'''

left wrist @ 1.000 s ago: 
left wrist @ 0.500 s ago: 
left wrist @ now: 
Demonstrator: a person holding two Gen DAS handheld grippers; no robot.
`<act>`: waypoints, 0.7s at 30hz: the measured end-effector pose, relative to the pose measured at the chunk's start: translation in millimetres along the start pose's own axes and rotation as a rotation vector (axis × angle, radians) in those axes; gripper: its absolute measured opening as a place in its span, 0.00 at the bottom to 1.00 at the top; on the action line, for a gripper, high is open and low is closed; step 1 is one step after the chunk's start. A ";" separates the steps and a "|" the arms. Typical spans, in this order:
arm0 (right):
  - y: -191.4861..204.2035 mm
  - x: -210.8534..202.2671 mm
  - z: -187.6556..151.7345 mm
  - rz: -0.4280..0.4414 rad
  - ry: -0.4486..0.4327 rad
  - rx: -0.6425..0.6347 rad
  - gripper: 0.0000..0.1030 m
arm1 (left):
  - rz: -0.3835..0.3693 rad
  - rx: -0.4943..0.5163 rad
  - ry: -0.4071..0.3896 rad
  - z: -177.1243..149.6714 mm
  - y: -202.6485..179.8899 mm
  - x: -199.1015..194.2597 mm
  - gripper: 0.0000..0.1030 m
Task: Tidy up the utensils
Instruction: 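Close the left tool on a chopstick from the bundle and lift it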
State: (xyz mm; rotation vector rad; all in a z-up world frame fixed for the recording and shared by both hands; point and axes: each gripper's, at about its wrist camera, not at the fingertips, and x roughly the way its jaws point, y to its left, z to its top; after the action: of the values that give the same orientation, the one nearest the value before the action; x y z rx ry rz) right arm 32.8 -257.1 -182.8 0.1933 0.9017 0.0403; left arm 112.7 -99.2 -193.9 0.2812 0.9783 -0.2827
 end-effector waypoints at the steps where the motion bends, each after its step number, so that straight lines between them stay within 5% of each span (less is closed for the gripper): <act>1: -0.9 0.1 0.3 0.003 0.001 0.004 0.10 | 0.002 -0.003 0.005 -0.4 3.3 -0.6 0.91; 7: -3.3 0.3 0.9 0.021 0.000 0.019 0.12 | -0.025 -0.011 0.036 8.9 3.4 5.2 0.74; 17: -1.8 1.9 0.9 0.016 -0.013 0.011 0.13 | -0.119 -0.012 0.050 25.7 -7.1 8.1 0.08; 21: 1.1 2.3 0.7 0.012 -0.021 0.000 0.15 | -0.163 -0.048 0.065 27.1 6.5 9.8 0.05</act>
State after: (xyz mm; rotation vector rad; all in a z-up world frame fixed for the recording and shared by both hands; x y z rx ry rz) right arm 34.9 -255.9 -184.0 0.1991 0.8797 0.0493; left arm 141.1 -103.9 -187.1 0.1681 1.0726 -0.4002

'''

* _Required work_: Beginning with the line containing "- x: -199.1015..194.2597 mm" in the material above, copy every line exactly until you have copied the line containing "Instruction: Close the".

* _Written response_:
  - x: -199.1015..194.2597 mm
  - gripper: 0.0000..0.1030 m
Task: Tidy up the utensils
Instruction: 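Close the left tool on a chopstick from the bundle and lift it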

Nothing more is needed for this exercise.